Good afternoon. Today's PM is 471 words.
Situational awareness: FedEx declines to renew U.S. Express contract with Amazon, which could hit the retailer during the holiday rush. [WashPost]
1 big thing: The scooter carnage in America's cities
Scooter use is soaring in America's cities, with many riders finding out the hard way that cars are not good at sharing the road.
Why it matters: "[A] rough count by [AP] of media reports turned up at least 11 electric scooter rider deaths in the U.S. since the beginning of 2018. Nine were on rented scooters and two on ones the victims owned," the AP reports.
Between the lines: People aren't wearing helmets on these rented scooters, and the head injuries are piling up.
- "Riders don’t want exposure to lice or germs that could be found in shared helmets, and many make a spontaneous decision to scoot while they’re already out and about."
- "In Austin, Texas, public health officials ... counted 192 scooter-related injuries in three months in 2018. Nearly half were head injuries."
- In Los Angeles, ER doctors "counted 249 scooter injuries [in 2018], and more than 40% were head injuries."
What's next: The scooter companies are taking actions to reduce risk.
- "Bird ceased operations after midnight. Lime halts rentals overnight in some markets but in most its scooters are available all night."

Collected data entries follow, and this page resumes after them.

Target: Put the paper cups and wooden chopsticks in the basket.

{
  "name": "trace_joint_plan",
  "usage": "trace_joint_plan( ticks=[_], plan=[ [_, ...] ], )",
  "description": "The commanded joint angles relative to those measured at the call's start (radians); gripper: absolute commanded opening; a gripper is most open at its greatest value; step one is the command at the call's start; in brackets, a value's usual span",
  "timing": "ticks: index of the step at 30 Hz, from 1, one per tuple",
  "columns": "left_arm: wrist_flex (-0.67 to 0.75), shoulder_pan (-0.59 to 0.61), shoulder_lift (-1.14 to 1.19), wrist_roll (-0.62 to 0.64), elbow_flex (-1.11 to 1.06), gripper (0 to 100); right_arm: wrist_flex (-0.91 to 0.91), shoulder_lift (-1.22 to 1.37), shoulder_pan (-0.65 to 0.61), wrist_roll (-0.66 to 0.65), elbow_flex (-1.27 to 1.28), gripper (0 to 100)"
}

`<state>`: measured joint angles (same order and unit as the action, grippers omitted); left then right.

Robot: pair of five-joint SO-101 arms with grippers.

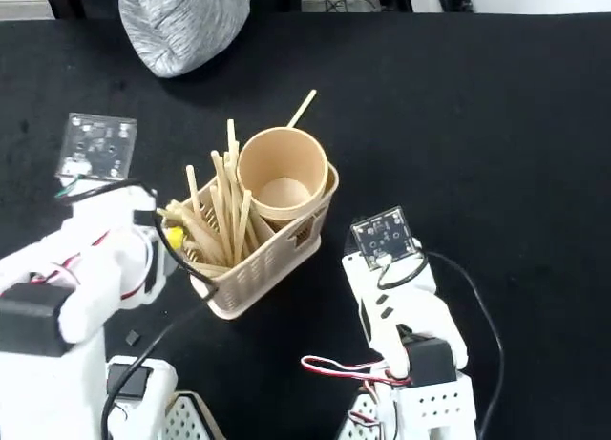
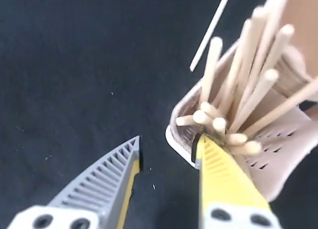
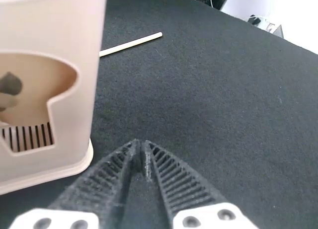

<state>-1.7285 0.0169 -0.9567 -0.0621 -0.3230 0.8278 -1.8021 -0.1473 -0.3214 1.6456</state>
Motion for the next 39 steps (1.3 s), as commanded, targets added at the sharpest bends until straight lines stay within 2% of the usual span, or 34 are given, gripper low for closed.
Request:
trace_joint_plan(
  ticks=[1,8,13,21,29,35,39],
  plan=[
    [0.072,-0.005,0.009,0.008,-0.097,19,-0.020,-0.091,0.014,-0.008,-0.018,1.2],
    [0.138,0.038,0.005,0.006,-0.176,19,-0.020,-0.091,0.014,-0.008,-0.018,1.2],
    [0.143,0.033,0.008,-0.006,-0.150,3,-0.020,-0.091,0.014,-0.008,-0.018,1.2],
    [0.176,0.051,0.011,-0.040,-0.031,3,-0.020,-0.091,0.014,-0.008,-0.018,1.2],
    [0.276,0.300,0.012,-0.157,-0.059,3,-0.020,-0.091,0.014,0.000,-0.019,1.2],
    [0.377,0.372,0.012,-0.183,-0.196,3,-0.020,-0.090,0.012,0.003,-0.036,1.2],
    [0.419,0.435,0.012,-0.183,-0.229,3,-0.014,-0.088,0.012,0.061,-0.067,1.2]
  ],
)
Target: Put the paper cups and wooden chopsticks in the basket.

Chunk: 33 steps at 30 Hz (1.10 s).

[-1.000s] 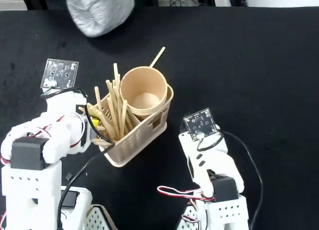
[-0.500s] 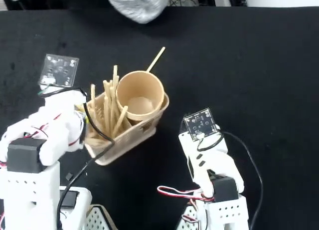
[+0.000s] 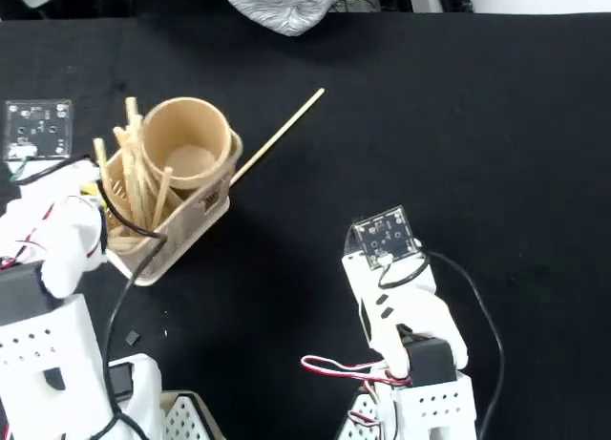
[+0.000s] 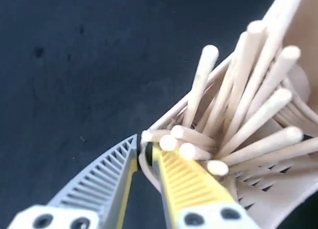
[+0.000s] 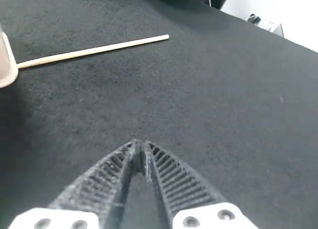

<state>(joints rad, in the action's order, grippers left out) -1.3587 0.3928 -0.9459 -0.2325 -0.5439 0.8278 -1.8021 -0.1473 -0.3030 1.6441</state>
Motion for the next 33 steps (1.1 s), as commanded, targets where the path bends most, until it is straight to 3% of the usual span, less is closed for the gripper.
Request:
trace_joint_plan(
  ticks=[1,11,20,23,29,33],
  plan=[
    [0.051,0.067,0.002,-0.012,-0.008,3,-0.014,-0.088,0.012,0.044,-0.074,1.2],
    [0.055,0.133,0.002,-0.014,0.016,3,-0.017,-0.001,0.008,0.141,-0.182,1.3],
    [0.084,0.110,0.002,0.012,-0.059,3,-0.071,0.645,-0.170,0.279,-0.602,1.5],
    [0.135,0.107,0.002,0.021,-0.134,3,-0.107,0.894,-0.201,0.381,-0.768,1.9],
    [0.247,0.114,0.000,0.021,-0.268,3,-0.074,1.385,-0.216,0.717,-1.059,19.1],
    [0.281,0.148,0.000,0.021,-0.300,3,-0.069,1.656,-0.218,0.858,-1.222,21.2]
  ],
)
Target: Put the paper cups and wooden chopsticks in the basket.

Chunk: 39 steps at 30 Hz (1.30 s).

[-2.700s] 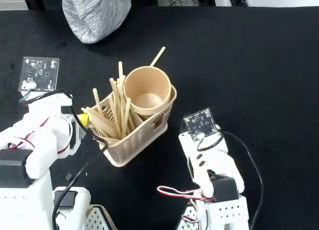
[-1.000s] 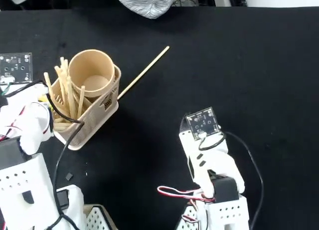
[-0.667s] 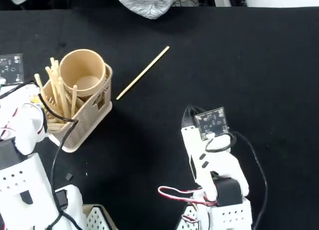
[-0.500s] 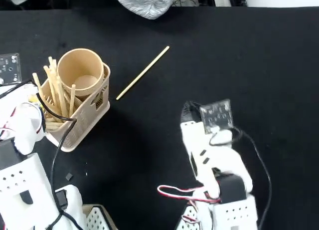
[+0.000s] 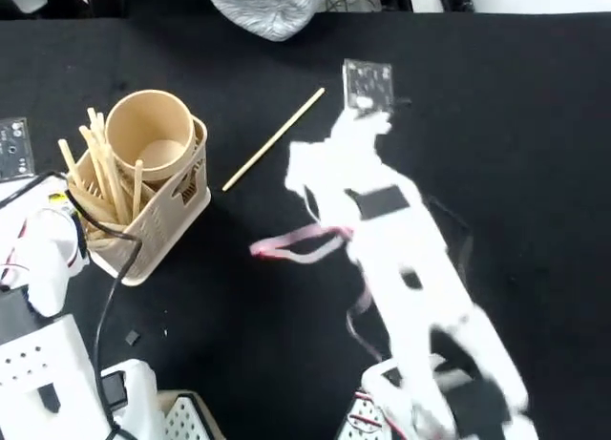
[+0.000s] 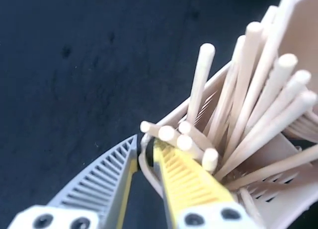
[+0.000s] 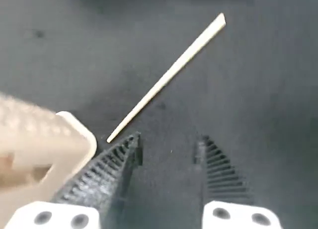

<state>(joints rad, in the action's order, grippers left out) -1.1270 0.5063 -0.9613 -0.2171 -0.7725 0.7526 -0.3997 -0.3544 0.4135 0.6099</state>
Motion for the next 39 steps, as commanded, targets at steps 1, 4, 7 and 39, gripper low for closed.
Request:
trace_joint_plan(
  ticks=[1,4,7,39],
  plan=[
    [0.054,0.039,0.015,0.006,-0.074,3,0.005,0.312,-0.015,0.170,-0.225,21.2],
    [0.055,0.031,0.006,0.006,-0.088,3,0.000,0.470,-0.048,0.265,-0.328,21.2],
    [0.052,0.013,0.006,0.006,-0.091,3,0.008,0.590,-0.074,0.299,-0.433,21.2],
    [0.051,0.019,0.005,0.083,-0.150,3,0.523,1.560,-0.086,0.647,-1.784,20.8]
  ],
)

- "Lime has also been updating the design of its scooters, with a broader wheel base and better suspension and braking; Bird is including more durable brakes and reinforced hardware to prevent failures."
The bottom line: America's streets remain especially dangerous for people who aren't in a vehicle, and that's usually because of the vehicles.
Bonus: Pic du jour
The Women's World Cup kicked off today in France, with South Korea facing off against the host nation.
- Follow the games this summer in our daily Axios Sports newsletter. Sign up here.
2. What you missed
- NASA is moving to expand its privatization of the International Space Station and bring more commercial activities to low-Earth orbit. Go deeper. (How much it will cost you for a trip to the Space Station)
- And Trump signaled he may be souring on his administration's stated plan to return humans to the Moon by 2024 —4 years earlier than NASA had previously planned. Between the lines.
- The U.S. will block Turkey from purchasing F-35 aircraft and halt the training of Turkish military pilots. The move comes in response to Turkey's plan to buy an advanced Russian S-400 missile defense system. Go deeper.
- The U.S. economy added just 75,000 jobs in May, fewer than the 175,000 economists were expecting. Unemployment held at 3.6%, a 50-year low. Chart.
3. 1 TV thing
"As HBO's 'Chernobyl' series comes to an end, a Russian TV network is creating its own take on the 1986 nuclear disaster," writes the Hollywood Reporter's Vladimir Kozlov.
- It "was commissioned by NTV, a top free-to-air network, owned by Gazprom Media, the media arm of the natural gas giant Gazprom, ... [and] partially financed by the culture ministry, which provided 30 million rubles ($460,000)."
- "[T]he series will follow a group of Soviet KGB officers tasked with uncovering a CIA agent stationed at the Chernobyl nuclear plant and involved in espionage."
"NTV is known for pro-Kremlin programming."